> Excerpts from a dataset
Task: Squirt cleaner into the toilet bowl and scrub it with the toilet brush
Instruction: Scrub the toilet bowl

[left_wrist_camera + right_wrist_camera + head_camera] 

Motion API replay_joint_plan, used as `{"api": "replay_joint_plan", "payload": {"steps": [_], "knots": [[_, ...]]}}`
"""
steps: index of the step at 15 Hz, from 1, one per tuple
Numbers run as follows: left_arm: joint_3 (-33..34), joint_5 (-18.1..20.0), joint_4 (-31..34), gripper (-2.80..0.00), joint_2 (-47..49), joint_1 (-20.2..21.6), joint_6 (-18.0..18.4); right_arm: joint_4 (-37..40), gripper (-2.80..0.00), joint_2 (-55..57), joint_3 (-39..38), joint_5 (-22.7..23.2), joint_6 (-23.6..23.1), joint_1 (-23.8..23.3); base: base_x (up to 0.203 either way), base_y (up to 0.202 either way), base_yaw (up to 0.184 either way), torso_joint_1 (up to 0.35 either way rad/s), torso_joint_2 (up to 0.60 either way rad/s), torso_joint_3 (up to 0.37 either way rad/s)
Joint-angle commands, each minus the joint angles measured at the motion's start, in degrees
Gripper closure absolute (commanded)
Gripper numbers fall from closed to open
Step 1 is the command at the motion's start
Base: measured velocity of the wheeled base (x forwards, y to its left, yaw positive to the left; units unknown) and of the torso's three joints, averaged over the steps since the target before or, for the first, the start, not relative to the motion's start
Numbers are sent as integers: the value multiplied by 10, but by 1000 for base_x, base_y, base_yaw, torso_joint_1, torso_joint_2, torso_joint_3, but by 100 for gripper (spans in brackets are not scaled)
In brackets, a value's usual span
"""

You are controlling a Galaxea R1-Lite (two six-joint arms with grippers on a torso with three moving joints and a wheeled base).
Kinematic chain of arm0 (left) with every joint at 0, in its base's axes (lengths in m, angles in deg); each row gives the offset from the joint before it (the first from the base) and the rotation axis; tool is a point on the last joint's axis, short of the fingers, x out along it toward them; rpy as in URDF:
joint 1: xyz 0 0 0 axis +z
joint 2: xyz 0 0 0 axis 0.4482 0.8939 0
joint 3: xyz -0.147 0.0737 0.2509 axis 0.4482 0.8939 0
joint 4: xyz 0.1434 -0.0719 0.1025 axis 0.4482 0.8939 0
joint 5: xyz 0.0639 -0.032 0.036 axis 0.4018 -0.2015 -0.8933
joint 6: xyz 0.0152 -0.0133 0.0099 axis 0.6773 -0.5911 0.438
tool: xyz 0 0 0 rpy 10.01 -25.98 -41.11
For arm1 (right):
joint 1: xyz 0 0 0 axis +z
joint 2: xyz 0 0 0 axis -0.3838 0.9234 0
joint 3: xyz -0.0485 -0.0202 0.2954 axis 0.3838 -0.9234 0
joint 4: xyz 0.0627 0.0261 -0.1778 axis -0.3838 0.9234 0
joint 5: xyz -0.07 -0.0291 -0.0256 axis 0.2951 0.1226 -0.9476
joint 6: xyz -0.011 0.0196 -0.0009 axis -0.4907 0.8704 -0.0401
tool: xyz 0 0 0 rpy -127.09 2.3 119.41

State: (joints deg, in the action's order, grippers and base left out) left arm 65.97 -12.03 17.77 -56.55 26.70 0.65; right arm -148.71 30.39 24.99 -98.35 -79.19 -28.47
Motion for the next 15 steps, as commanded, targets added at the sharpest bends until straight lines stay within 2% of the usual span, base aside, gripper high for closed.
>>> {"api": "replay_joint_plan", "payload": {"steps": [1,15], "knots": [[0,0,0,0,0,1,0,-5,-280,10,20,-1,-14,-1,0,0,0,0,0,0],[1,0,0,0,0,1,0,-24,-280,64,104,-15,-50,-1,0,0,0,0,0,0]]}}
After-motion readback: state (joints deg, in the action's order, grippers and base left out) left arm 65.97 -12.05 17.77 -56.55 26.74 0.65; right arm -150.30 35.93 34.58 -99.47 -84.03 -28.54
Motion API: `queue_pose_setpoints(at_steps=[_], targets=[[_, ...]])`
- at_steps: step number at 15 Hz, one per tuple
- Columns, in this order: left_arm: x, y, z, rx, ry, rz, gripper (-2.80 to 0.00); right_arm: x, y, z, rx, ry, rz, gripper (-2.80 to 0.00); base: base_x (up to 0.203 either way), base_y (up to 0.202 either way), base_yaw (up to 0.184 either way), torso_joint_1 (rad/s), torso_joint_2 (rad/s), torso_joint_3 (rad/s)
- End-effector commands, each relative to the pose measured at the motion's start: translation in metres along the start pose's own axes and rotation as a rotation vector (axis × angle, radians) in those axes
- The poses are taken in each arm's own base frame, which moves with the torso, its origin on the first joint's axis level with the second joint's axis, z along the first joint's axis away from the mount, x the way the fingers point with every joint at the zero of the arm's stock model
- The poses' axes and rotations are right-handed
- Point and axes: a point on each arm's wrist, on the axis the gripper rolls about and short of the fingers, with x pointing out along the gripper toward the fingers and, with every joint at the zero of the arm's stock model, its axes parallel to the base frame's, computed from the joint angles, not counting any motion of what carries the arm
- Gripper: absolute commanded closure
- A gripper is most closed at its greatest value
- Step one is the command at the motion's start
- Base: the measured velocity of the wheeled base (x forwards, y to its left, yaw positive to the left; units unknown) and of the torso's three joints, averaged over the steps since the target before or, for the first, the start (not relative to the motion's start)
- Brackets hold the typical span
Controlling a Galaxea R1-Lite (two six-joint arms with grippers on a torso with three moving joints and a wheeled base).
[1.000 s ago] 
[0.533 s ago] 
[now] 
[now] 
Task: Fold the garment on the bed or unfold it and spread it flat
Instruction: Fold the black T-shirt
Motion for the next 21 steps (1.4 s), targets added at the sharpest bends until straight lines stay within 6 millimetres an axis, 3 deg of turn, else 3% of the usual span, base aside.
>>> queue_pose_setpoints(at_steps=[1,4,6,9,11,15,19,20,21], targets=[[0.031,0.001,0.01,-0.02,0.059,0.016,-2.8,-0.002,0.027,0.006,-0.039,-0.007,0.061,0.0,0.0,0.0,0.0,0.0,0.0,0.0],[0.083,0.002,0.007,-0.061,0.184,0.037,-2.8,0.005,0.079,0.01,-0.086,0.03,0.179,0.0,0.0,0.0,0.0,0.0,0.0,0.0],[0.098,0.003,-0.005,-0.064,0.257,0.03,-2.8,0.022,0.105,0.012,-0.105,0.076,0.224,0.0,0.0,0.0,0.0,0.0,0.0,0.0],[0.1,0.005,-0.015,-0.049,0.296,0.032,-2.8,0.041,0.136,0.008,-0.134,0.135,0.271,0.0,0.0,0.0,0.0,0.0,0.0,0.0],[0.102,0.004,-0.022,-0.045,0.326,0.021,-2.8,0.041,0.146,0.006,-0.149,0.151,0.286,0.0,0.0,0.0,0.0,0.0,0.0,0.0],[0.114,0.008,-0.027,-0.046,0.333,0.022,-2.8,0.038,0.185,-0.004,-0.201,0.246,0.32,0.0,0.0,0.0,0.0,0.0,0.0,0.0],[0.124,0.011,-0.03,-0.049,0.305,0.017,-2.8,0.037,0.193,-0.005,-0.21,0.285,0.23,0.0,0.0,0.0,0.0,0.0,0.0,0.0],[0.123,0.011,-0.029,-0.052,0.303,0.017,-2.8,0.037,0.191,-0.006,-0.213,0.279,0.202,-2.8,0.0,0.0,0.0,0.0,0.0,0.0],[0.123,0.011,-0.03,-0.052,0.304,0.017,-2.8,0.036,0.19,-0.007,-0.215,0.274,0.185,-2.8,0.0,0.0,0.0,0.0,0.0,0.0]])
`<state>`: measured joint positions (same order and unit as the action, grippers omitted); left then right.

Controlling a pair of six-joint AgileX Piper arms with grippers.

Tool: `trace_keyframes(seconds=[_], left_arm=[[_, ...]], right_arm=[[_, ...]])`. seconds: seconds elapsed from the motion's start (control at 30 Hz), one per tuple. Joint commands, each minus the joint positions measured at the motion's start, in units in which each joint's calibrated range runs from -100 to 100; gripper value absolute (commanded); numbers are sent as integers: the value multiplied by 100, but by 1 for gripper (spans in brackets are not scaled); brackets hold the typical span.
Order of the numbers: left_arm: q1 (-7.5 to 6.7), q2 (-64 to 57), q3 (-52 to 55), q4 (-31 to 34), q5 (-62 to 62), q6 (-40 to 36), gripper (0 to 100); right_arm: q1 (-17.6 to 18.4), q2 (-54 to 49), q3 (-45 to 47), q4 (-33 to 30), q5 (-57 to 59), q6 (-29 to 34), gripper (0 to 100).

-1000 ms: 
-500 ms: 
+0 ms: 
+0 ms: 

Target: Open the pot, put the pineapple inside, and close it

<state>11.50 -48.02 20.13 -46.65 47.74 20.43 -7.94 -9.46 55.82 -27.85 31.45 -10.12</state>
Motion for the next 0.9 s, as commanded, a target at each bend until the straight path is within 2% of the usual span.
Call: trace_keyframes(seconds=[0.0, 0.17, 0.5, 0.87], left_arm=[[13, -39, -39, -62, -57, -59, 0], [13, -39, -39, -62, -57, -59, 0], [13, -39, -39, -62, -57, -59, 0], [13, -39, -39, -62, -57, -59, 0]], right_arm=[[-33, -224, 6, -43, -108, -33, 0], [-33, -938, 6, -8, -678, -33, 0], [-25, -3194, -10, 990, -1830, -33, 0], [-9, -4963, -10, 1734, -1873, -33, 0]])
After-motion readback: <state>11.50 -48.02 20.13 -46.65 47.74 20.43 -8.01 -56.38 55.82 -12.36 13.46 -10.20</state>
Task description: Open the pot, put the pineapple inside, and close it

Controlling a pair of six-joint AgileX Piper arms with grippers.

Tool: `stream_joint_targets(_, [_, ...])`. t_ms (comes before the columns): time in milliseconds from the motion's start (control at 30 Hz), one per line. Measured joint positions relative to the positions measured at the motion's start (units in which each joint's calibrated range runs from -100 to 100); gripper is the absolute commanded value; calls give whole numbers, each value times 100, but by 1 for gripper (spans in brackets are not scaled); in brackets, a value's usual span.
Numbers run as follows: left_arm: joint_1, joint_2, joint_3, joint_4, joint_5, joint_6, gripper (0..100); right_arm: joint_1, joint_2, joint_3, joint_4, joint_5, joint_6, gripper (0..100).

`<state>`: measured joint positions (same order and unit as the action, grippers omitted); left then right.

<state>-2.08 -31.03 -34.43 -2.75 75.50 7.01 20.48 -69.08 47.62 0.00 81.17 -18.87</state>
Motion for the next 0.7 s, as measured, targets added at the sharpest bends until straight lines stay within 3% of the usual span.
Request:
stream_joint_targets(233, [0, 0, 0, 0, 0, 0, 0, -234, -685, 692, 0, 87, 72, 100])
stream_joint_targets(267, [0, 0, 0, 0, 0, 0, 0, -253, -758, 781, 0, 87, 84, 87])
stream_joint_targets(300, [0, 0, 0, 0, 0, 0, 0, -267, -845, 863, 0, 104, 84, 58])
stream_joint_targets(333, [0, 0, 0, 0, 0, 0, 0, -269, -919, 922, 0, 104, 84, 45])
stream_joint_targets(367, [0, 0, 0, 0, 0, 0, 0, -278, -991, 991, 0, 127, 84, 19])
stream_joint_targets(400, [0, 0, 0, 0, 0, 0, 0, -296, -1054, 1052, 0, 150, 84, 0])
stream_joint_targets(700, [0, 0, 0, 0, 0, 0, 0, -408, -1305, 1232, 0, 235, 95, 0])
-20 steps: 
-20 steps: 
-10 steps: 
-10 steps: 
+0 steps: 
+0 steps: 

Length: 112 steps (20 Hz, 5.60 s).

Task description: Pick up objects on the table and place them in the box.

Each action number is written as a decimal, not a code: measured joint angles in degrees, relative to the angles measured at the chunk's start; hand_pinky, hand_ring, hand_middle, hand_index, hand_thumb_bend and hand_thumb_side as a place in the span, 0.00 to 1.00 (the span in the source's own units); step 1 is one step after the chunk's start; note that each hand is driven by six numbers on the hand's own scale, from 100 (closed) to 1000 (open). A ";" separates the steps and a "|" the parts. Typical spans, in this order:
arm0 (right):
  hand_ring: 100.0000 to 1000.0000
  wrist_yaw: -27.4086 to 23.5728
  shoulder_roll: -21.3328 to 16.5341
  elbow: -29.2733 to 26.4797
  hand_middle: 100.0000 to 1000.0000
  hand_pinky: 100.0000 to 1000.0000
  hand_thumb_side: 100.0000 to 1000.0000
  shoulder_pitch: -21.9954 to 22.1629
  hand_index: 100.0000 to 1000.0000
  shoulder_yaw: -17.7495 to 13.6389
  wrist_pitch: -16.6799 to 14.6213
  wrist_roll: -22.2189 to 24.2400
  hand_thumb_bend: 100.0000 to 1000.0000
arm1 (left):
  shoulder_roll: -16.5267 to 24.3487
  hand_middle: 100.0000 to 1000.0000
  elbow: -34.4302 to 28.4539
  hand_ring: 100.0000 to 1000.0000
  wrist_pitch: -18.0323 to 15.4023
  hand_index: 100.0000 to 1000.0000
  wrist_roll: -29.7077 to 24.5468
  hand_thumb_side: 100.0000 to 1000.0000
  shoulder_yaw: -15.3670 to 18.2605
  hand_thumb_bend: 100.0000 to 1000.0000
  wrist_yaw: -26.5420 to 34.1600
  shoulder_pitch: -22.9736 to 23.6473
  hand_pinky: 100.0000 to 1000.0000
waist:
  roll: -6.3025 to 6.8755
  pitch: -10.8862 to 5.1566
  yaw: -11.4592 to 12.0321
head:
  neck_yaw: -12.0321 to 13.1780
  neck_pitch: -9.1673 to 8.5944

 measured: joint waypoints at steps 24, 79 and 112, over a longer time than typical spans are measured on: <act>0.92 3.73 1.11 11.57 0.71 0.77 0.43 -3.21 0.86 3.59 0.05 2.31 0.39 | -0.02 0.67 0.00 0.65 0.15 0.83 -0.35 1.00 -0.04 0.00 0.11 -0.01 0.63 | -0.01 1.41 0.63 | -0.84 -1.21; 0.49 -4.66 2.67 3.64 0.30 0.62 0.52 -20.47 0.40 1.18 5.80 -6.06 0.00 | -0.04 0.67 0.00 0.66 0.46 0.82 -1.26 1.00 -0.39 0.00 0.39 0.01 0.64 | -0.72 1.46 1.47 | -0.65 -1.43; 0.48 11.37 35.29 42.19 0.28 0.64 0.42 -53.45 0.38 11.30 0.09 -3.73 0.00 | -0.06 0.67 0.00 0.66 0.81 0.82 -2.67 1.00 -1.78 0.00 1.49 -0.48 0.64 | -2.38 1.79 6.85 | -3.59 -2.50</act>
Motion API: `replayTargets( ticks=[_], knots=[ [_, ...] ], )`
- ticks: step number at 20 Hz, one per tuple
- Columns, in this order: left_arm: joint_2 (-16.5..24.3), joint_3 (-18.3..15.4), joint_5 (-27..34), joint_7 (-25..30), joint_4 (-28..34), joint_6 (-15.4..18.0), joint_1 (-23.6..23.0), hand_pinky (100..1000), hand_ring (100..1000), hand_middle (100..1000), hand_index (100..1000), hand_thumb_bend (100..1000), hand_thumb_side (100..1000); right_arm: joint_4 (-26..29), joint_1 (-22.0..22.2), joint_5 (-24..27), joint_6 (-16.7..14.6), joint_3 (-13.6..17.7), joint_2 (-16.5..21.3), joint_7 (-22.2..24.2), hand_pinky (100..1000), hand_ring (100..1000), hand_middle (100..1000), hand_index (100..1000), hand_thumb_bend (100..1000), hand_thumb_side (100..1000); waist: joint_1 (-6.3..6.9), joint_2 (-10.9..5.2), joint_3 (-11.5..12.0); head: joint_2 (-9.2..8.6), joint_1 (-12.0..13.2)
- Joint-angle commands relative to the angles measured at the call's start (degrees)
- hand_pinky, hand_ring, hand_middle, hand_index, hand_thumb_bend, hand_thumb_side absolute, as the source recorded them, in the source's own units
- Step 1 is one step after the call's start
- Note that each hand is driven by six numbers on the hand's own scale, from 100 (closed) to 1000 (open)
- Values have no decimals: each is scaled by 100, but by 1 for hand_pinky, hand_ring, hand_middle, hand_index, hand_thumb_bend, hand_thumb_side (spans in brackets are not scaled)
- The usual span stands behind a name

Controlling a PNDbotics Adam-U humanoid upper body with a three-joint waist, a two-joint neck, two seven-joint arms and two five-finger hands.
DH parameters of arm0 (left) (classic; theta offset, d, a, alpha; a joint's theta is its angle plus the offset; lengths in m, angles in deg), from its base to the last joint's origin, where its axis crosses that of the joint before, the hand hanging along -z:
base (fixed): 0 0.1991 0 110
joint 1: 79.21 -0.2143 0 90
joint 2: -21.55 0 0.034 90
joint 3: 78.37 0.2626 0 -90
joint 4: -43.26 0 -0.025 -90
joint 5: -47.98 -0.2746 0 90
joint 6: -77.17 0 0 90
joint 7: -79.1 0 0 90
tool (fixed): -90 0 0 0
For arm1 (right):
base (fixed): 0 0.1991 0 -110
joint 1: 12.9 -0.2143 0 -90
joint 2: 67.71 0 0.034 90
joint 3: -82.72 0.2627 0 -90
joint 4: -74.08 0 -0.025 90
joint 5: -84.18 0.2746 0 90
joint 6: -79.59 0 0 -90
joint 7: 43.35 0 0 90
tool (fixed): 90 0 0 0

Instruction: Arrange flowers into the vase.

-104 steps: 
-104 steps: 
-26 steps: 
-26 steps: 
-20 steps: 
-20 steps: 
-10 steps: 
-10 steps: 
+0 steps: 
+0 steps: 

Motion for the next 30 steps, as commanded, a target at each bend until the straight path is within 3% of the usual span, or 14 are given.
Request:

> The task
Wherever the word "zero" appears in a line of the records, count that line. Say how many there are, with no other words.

> Answer below
2